- Born: 1989 (age 36–37) Boston, Massachusetts, U.S.
- Citizenship: American
- Education: Princeton University Stanford Graduate School of Business Harvard Law School
- Occupation: Entrepreneur
- Years active: 2014 - present
- Known for: Co-founding She Leads Africa
- Parents: Hakeem Belo-Osagie (father); Myma Belo-Osagie (mother);

= Yasmin Belo-Osagie =

Nigerian entrepreneur (born 1989)

Yasmin Belo-Osagie is co-founder of She Leads Africa, which she co-founded with Afua Osei. She is the daughter of Nigerian billionaire Hakeem Belo-Osagie and lawyer Myma Belo-Osagie.

== Early life and education ==
Belo-Osagie was born in Boston, Massachusetts, but grew up in Nigeria.
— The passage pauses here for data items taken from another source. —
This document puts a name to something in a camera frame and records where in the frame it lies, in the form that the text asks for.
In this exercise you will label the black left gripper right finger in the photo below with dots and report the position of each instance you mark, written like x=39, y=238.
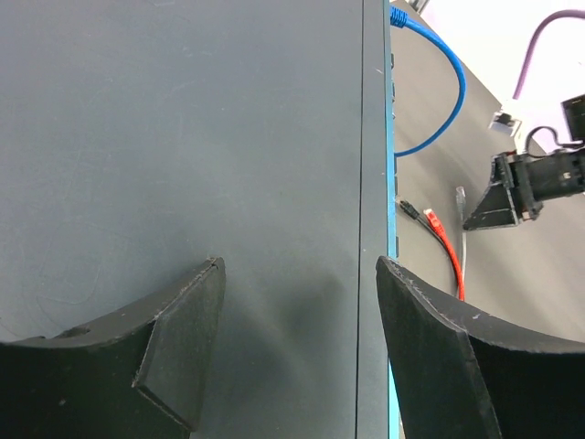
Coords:
x=460, y=372

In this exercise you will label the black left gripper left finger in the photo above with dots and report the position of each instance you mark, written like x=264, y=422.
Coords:
x=137, y=372

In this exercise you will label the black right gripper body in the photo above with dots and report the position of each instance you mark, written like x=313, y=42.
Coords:
x=538, y=180

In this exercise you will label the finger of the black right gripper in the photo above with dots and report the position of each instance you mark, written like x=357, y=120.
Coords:
x=496, y=208

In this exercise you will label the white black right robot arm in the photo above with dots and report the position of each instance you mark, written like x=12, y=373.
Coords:
x=574, y=115

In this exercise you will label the dark blue network switch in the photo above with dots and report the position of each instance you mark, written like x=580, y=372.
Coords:
x=142, y=138

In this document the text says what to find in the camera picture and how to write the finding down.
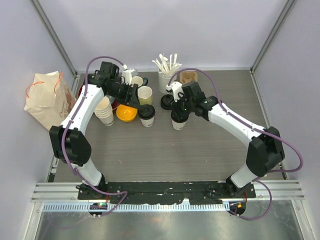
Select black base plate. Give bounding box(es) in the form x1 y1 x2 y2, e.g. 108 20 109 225
76 181 256 205

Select slotted cable duct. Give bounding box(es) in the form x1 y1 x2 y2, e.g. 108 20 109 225
42 202 230 213

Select white paper cup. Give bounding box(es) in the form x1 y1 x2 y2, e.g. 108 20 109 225
140 117 155 128
171 119 186 130

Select black cup lid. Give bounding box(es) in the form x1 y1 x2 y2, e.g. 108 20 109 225
137 104 156 120

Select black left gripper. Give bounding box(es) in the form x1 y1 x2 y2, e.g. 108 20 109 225
107 81 142 109

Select pale green mug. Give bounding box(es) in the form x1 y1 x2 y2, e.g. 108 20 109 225
137 86 153 106

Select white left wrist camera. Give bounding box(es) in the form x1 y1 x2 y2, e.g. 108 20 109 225
121 68 138 85

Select white straw holder cup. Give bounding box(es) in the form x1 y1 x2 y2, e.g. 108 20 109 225
158 68 173 94

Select stack of black lids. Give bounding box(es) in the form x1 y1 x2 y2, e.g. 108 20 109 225
160 94 174 111

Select red round tray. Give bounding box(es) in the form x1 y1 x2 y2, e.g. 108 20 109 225
77 83 85 98

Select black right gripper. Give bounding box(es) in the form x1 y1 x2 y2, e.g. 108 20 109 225
168 91 195 121

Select brown paper bag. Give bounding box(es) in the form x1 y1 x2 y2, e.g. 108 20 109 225
24 71 77 130

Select stack of white paper cups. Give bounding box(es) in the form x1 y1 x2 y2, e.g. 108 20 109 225
94 96 114 127

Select dark green mug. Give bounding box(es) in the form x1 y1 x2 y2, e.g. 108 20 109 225
131 76 149 87

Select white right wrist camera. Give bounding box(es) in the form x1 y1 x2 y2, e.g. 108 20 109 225
166 81 184 102

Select orange bowl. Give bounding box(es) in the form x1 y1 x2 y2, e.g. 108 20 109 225
116 104 138 123

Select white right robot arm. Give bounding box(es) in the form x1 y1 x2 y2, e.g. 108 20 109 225
166 81 285 198

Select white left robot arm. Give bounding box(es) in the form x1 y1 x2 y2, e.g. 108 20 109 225
49 61 140 200

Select cardboard cup carrier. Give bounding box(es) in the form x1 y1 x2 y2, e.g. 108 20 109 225
179 70 198 85

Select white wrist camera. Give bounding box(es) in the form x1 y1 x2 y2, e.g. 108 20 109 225
121 68 138 85
166 81 184 102

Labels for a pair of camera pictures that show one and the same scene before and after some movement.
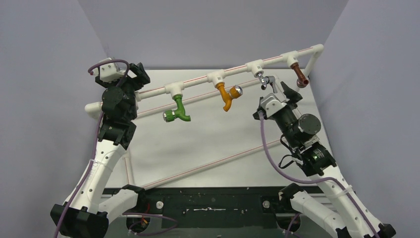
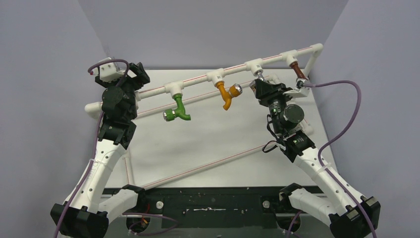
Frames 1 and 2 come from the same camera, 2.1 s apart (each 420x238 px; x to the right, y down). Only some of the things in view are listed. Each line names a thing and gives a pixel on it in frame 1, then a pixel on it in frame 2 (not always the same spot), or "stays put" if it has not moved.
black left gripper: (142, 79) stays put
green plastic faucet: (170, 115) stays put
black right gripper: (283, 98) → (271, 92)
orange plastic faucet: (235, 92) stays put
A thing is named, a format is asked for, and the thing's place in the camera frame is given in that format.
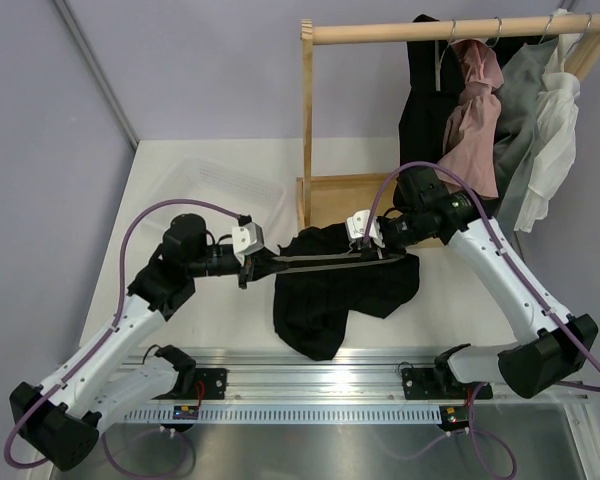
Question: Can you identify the metal skirt hanger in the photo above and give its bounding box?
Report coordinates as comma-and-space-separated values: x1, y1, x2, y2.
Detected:
272, 250, 405, 274

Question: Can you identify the black pleated skirt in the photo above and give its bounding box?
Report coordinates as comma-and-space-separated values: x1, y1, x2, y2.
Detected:
271, 222, 422, 362

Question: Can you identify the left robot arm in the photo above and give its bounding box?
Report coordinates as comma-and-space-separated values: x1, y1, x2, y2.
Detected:
3, 213, 289, 471

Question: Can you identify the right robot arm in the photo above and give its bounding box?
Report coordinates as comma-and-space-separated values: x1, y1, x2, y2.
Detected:
346, 162, 598, 399

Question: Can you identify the white plastic basket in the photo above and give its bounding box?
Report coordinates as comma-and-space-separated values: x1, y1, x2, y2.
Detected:
147, 154, 286, 230

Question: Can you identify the wooden clothes rack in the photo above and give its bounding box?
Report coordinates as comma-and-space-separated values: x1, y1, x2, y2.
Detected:
296, 12, 600, 229

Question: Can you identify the pink hanging garment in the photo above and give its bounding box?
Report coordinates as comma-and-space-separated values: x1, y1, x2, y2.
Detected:
439, 39, 504, 199

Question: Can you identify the black hanging garment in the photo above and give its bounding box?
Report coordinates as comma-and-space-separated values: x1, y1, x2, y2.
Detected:
392, 13, 464, 206

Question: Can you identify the white hanging garment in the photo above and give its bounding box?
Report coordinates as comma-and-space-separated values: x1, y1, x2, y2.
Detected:
514, 34, 581, 233

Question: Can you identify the grey hanging garment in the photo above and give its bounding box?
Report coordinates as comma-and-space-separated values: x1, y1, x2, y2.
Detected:
493, 36, 558, 230

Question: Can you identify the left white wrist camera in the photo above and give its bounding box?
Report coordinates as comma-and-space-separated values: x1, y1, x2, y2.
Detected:
231, 222, 265, 266

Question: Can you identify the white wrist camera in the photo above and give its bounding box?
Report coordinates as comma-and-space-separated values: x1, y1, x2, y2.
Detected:
231, 222, 265, 266
344, 210, 385, 251

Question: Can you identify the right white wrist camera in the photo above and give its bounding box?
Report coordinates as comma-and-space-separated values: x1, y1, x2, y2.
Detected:
344, 210, 385, 251

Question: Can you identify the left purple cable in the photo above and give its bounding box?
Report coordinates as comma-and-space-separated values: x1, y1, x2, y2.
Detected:
2, 198, 246, 476

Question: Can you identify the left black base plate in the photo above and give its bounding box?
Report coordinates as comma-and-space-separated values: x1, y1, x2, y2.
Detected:
155, 368, 228, 401

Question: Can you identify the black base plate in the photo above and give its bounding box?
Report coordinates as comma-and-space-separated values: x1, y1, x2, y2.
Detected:
155, 368, 228, 401
401, 367, 467, 400

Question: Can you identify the aluminium mounting rail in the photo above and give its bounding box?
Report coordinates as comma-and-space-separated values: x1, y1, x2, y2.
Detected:
47, 347, 591, 404

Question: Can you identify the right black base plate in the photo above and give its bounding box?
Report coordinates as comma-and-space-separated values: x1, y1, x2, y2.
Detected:
401, 367, 467, 400

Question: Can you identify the white slotted cable duct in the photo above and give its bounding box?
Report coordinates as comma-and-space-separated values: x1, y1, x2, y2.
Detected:
123, 405, 442, 425

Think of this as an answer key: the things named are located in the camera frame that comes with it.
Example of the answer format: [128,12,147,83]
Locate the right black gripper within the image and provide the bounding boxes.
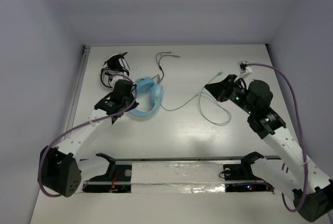
[204,74,256,115]

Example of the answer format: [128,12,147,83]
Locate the green headphone cable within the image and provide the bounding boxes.
[160,71,232,126]

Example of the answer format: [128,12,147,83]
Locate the light blue headphones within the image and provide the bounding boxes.
[130,75,164,117]

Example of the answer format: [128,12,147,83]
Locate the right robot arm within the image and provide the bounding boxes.
[205,74,332,222]

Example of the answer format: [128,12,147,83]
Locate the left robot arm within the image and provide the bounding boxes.
[37,75,138,197]

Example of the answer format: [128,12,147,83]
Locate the black and white headphones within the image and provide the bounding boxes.
[100,52,130,89]

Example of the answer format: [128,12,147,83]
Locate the foil covered panel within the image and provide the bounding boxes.
[131,162,225,194]

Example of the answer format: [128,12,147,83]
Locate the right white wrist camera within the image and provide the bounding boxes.
[237,60,252,76]

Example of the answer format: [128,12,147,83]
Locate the black audio splitter cable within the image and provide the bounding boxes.
[155,51,181,84]

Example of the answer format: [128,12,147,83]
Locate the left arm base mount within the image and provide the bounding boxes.
[78,153,132,193]

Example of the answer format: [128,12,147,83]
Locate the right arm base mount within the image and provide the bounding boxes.
[219,152,274,193]

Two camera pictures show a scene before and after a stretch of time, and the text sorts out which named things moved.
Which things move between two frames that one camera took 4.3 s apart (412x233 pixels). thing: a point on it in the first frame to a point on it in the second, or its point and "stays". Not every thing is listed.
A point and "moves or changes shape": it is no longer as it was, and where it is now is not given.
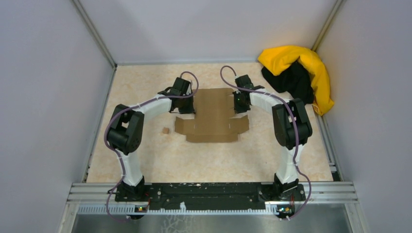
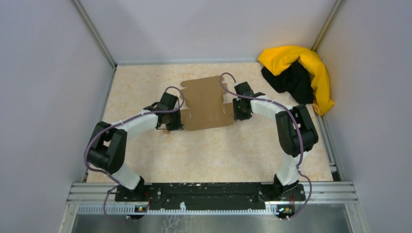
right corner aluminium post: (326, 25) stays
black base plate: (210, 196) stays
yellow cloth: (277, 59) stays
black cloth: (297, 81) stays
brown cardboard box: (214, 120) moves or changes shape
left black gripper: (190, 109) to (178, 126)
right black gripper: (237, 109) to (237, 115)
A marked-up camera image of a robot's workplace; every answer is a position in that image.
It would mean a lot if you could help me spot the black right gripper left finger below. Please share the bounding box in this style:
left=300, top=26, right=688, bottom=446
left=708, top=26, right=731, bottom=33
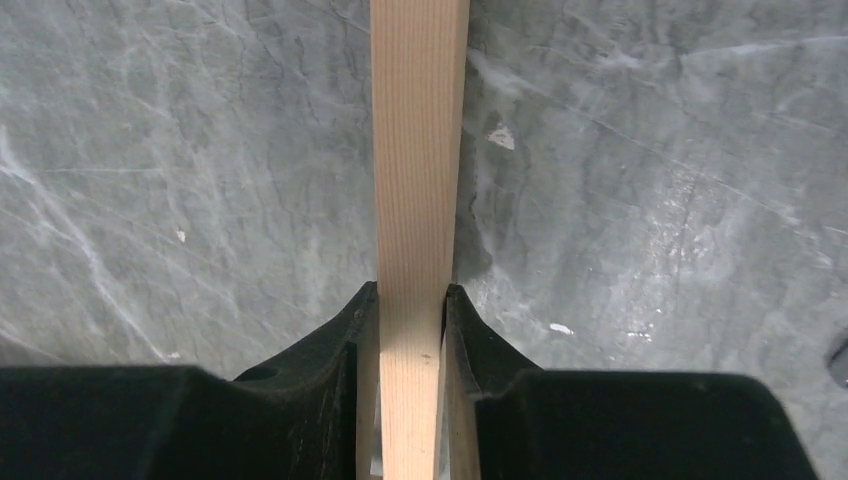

She was a boarder in England before proceeding to Princeton where she graduated cum laude in History (major) and Finance (minor) in 2011. She attended Le Cordon Bleu (a hospitality education institution) in Paris and London.

She studied at Harvard Law School and at Stanford Graduate School of Business, graduating with a JD/MBA in 2019.

== Career ==
After she graduated from Princeton, Belo-Osagie worked with McKinsey & Company as a business analyst till 2013. While at McKinsey & Company, she met Afua Osei with whom she co-founded She Leads Africa.
She also had a short working career at the Mandarin Oriental in Hong Kong after her culinary education in Le Cordon Bleu.

== Personal life ==
She is the daughter of Hakeem Belo-Osagie and Myma Belo-Osagie

== Awards and recognition ==
In 2017, Belo-Osagie was listed among the Quartz Africa Innovators. She was also listed on the Religious and Humanitarian category of the 2017 Most Influential People of African Descent.
She was listed among The 20 Youngest Power Women In Africa by Forbes in 2014.

In December 2016, She Leads Africa was invited to ring the closing bell at the New York Stock Exchange as the first African start-up to do so and Belo-Osagie rang the closing bell to join other Africans like Nelson Mandela, Kofi Annan and Nkosazana Zuma as those to have rung the closing bell of the NYSE.